The United States is looking for concrete evidence of Soviet goodwill in hot spots such as El Salvador. But it considers a US-Soviet summit meeting unlikely to help matters much at this stage.
This was the initial reaction in Washington to Soviet President Leonid Brezhnev's offer of a summit meeting with Ronald Reagan. The summit offer came as the Reagan administration continued to present what it considers to be irrefutable evidence that Cuba, with Soviet backing, is supplying massive support to leftist guerrillas in the small Central American nation of El Salvador.
US officials apparently believe that a summit meeting might establish the wrong atmosphere -- and send the wrong "signal" both to friends and adversaries -- at a time when the US is trying to toughen the American stance toward Moscow. The new administration is not eager to get into such a high-level US-Soviet meeting before it has its priorities more carefully sorted out and before it has repaired some of its military defenses.
But the Soviet summit offer is viewed, if nothing else, as a clever ploy, designed in part to place the US on the defensive. It allows the Soviets to sound reasonable. And it will probably appeal to some West European allies of the United States, a number of whom are concerned that the Reagan administration's war of words against Moscow is going too far.

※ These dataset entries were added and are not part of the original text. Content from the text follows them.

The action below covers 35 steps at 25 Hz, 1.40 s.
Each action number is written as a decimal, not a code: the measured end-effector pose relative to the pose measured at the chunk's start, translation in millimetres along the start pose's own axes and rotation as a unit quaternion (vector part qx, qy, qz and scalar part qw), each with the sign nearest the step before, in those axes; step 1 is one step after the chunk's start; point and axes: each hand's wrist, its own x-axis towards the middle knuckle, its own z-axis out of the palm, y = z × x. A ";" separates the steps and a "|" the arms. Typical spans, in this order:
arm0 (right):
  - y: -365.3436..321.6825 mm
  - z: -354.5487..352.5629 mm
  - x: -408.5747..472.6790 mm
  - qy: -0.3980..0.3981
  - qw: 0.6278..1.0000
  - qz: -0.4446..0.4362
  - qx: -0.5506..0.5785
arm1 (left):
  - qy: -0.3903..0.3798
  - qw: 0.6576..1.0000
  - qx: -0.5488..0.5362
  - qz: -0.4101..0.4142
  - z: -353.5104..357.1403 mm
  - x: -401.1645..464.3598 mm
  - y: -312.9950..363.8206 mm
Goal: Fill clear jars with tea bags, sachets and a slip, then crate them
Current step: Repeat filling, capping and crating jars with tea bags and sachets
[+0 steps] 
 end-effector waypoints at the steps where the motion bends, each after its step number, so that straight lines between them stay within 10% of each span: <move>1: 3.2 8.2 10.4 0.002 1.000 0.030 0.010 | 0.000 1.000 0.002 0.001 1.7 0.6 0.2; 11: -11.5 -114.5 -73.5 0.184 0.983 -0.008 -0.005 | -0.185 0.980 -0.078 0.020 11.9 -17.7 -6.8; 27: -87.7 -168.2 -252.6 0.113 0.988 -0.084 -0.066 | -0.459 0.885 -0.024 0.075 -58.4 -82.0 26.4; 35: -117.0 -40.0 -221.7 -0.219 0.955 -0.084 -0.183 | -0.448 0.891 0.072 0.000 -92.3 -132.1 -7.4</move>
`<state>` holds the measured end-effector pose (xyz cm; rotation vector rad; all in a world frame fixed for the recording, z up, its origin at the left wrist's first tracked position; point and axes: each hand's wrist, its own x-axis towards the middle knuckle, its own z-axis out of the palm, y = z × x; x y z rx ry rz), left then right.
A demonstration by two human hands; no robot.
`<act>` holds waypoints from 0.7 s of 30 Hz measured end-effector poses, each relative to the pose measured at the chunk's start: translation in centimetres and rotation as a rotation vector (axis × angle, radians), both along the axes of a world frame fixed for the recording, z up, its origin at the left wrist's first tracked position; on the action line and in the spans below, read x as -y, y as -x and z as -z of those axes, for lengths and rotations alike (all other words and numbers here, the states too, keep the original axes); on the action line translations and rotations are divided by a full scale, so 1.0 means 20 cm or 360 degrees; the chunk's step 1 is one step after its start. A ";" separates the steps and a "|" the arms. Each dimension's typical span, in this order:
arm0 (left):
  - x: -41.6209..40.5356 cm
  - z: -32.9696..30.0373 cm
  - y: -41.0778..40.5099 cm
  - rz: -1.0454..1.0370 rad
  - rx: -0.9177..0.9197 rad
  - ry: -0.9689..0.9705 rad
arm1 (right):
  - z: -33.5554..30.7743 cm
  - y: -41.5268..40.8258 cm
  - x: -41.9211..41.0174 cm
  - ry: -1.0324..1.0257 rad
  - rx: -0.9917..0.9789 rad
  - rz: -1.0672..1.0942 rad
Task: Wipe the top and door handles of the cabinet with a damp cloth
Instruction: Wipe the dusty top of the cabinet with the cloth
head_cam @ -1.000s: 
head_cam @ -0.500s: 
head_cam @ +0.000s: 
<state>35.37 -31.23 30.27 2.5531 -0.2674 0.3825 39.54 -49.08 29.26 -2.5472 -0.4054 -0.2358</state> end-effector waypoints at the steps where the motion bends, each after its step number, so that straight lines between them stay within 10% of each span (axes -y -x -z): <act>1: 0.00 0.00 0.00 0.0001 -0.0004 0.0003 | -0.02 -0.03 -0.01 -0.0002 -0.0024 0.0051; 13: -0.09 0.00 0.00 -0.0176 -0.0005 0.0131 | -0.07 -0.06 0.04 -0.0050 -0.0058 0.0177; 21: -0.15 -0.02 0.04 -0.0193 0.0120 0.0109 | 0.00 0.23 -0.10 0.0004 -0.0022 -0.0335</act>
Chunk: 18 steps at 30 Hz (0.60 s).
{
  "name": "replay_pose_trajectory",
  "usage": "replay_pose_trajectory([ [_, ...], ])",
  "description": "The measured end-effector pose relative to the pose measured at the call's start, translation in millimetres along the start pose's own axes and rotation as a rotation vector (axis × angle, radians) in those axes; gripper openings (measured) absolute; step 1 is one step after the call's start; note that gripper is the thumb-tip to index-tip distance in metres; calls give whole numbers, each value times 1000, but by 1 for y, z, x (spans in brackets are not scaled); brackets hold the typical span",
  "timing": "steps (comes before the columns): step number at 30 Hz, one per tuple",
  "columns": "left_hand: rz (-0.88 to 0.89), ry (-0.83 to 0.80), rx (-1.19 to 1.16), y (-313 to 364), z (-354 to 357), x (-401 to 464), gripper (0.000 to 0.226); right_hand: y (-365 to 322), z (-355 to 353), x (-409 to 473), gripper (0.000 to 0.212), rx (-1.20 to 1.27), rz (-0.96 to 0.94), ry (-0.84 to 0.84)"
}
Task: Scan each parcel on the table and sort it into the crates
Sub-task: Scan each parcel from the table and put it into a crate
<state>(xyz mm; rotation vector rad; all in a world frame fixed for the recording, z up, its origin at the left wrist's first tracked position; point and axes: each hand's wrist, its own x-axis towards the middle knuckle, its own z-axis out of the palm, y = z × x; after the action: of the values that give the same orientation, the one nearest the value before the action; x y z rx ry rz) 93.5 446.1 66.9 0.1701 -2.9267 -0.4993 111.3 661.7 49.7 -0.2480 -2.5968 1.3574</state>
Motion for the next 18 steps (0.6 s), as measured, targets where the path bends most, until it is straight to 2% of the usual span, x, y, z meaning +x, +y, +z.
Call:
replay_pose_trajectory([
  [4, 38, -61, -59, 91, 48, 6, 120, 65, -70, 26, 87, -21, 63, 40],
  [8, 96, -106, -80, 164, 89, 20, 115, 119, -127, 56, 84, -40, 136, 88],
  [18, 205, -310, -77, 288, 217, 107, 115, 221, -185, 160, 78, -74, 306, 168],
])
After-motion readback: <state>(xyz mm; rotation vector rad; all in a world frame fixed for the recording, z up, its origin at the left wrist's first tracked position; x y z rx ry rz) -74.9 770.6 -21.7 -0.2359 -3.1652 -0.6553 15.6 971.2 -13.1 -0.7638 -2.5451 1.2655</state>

The administration must therefore be careful to make clear that it is not against the idea of a summit meeting in principle. In the meantime, the administration does not rule out the possibility of talks at a lower level with the Soviets, between Secretary of State Alexander Haig and soviet Foreign Minister Andrei Gromyko, for instance.

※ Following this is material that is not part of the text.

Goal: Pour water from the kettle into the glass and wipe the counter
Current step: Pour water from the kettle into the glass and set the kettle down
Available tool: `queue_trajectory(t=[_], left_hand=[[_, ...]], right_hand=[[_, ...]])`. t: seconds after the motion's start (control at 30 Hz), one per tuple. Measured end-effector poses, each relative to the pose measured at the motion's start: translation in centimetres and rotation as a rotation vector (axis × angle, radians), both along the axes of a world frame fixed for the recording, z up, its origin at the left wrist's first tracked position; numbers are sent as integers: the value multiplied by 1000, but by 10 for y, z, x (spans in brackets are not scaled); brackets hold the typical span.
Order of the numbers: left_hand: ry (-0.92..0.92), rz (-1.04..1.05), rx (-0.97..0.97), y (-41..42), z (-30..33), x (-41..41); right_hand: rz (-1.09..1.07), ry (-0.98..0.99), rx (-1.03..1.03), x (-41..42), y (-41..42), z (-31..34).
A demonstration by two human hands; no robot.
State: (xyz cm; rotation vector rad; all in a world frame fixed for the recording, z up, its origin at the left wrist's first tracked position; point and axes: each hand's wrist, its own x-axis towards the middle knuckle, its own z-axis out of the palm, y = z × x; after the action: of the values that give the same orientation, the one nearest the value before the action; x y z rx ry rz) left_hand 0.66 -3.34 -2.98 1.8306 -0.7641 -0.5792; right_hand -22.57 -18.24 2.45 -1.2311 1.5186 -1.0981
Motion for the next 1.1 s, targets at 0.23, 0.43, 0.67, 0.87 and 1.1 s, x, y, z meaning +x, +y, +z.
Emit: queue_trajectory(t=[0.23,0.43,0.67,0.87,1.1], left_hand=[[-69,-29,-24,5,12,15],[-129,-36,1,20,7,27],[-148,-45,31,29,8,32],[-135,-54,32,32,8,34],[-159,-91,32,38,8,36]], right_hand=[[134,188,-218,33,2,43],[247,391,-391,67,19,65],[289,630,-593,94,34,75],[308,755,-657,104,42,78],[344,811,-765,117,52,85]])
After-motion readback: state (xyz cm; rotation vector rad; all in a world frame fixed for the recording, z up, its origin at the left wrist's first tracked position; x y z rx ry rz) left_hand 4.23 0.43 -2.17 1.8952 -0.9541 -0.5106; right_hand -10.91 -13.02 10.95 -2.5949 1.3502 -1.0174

For the public record, the Reagan administration has been careful in what it has said so far about the Brezhnev summit offer. White House press secretary James Brady said on Feb. 23 that President Reagan viewed the summit suggestion "with interest" but added that it was not unexpected.

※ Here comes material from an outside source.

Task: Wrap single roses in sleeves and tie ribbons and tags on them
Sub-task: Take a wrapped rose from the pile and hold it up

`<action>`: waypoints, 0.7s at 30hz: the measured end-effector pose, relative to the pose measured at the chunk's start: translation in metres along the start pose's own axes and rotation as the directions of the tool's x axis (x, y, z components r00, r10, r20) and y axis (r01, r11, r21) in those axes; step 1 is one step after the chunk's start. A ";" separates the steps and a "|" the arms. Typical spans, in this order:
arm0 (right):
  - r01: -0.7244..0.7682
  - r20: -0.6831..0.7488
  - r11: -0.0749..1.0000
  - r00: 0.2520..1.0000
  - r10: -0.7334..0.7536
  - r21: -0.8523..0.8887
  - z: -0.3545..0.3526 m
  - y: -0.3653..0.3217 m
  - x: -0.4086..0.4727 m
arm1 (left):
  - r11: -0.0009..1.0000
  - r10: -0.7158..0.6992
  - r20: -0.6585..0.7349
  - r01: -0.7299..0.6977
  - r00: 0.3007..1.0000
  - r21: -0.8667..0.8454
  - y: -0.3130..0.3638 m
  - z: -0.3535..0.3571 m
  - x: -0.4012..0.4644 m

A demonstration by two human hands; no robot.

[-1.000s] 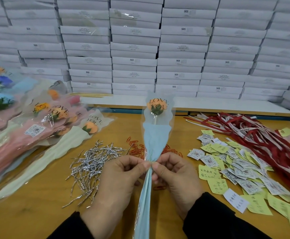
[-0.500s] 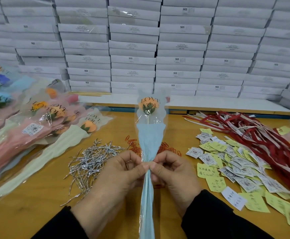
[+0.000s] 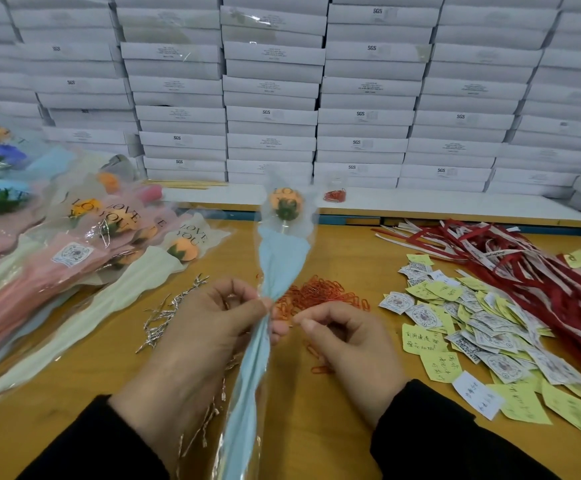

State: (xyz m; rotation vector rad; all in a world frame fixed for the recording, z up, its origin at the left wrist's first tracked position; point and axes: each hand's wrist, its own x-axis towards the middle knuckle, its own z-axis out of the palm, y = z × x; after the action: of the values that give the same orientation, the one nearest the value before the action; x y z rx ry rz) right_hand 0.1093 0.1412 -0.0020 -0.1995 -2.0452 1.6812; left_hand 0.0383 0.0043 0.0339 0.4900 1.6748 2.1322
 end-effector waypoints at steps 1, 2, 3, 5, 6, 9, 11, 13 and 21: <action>0.037 0.018 0.995 0.999 -0.036 -0.094 0.001 0.001 0.001 | 0.999 0.004 -0.021 -0.005 1.000 -0.033 0.002 -0.002 0.001; 0.080 0.049 0.979 0.996 -0.072 -0.186 0.002 0.002 0.001 | 0.998 0.009 -0.041 -0.011 0.999 -0.061 0.004 -0.003 0.002; 0.126 0.089 0.956 0.990 -0.106 -0.265 0.004 0.002 0.001 | 0.996 0.015 -0.059 -0.020 0.998 -0.082 0.005 -0.004 0.004; 0.227 0.190 0.891 0.968 -0.163 -0.394 0.008 0.003 0.001 | 0.994 0.038 -0.107 -0.048 0.994 -0.096 0.008 -0.008 0.007; 0.273 0.242 0.852 0.954 -0.179 -0.447 0.010 0.003 0.001 | 0.993 0.055 -0.133 -0.067 0.990 -0.093 0.010 -0.010 0.009; 0.384 0.361 0.764 0.908 -0.212 -0.518 0.015 0.004 0.000 | 0.987 0.079 -0.170 -0.101 0.982 -0.123 0.013 -0.015 0.014; 0.441 0.410 0.711 0.882 -0.232 -0.547 0.020 0.003 0.001 | 0.984 0.072 -0.170 -0.097 0.983 -0.147 0.012 -0.016 0.015; 0.449 0.411 0.653 0.884 -0.223 -0.610 0.023 0.002 0.004 | 0.983 0.067 -0.170 -0.095 0.983 -0.158 0.009 -0.014 0.016; 0.391 0.379 0.505 0.916 -0.131 -0.770 0.034 0.001 0.022 | 0.986 0.082 -0.188 -0.107 0.979 -0.126 0.003 -0.014 0.017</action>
State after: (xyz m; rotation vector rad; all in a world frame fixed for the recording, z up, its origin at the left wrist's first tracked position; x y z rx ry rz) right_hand 0.0743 0.1201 -0.0015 0.0619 -2.7827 0.4147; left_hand 0.0163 0.0010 0.0340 0.3496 1.6139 2.4058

Mr. Brandy indicated that the offer could be little more than a ploy, in keeping with a history of what he called Soviet "good guy, bad guy" tactics. State Department spokesman William Dyess said the Brezhnev proposal was "interesting" and was being studied.
The US has yet to reveal precisely how it will react to what it considers to be heavy Cuban involvement in El Salvador. It has provided additional military assistance to the El Salvador government but some sources say that the Salvadoran Army has about all the military aid and equipment it can absorb at the moment.
In a briefing last week to representatives of allied nations, Secretary Haig said the US was considering a wide range of options in order to achieve four aims:
1. Encourage reform in El Salvador.
2. End arms traffic to El Salvador from neighboring Nicaragua.
3. Cope with an alleged communist "disinformation" campaign aimed at portraying the revolutionary effort in El Salvador as distinctly apart from outside intervention.
4. Deal directly with that the administration considers to be the main source of the problem -- Cuba.
Secretary Haig has indicated that the US does not expect to deal with Cuba as it did with Vietnam, leaving an external sanctuary for guerrillas. In an ABC television appearance on Feb. 22, Edwin Meese III, counsel to President Reagan, said it was "entirely possible" that the US would take direct action against Cuba if arms shipments to the guerrillas did not stop. Mr. Meese added that one of the things the US should not do is rule out any action, something the new administration feels that President Carter did too often.President Reagan wants to keep America's foes guessing, Mr. Meese said.
In a lengthy white paper on El Salvador issued by the State Department on Feb. 23, the US charges that the political direction, organization, and arming of the Salvadoran insurgency are "coordinated and heavily influenced" by Cuba, with active support from the Soviet Union, East Germany, Vietnam, and other communist states.
The report says that a major effort has been made to provide "cover" for the effort by supplying arms of Western manufacture and by creating what it describes as a communist front organization, the Democratic Revolutionary Front, to seek noncommunist political support through propaganda.
The State Department's white paper says that Fidel Castro and the Cuban government played a "direct tutelary role" in late 1979 and early 1980 in bringing diverse Salvadoran guerrilla factions into a unified front and providing aid and advice in planning guerrilla military operations. Commitments were made, it says, to supply the guerrillas with 800 tons of the most modern weapons and equipment.
The paper says that nearly 200 tons were delivered, mostly through Cuba and Nicaragua, in preparation for the guerrillas' abortive "general offensive" of January of this year.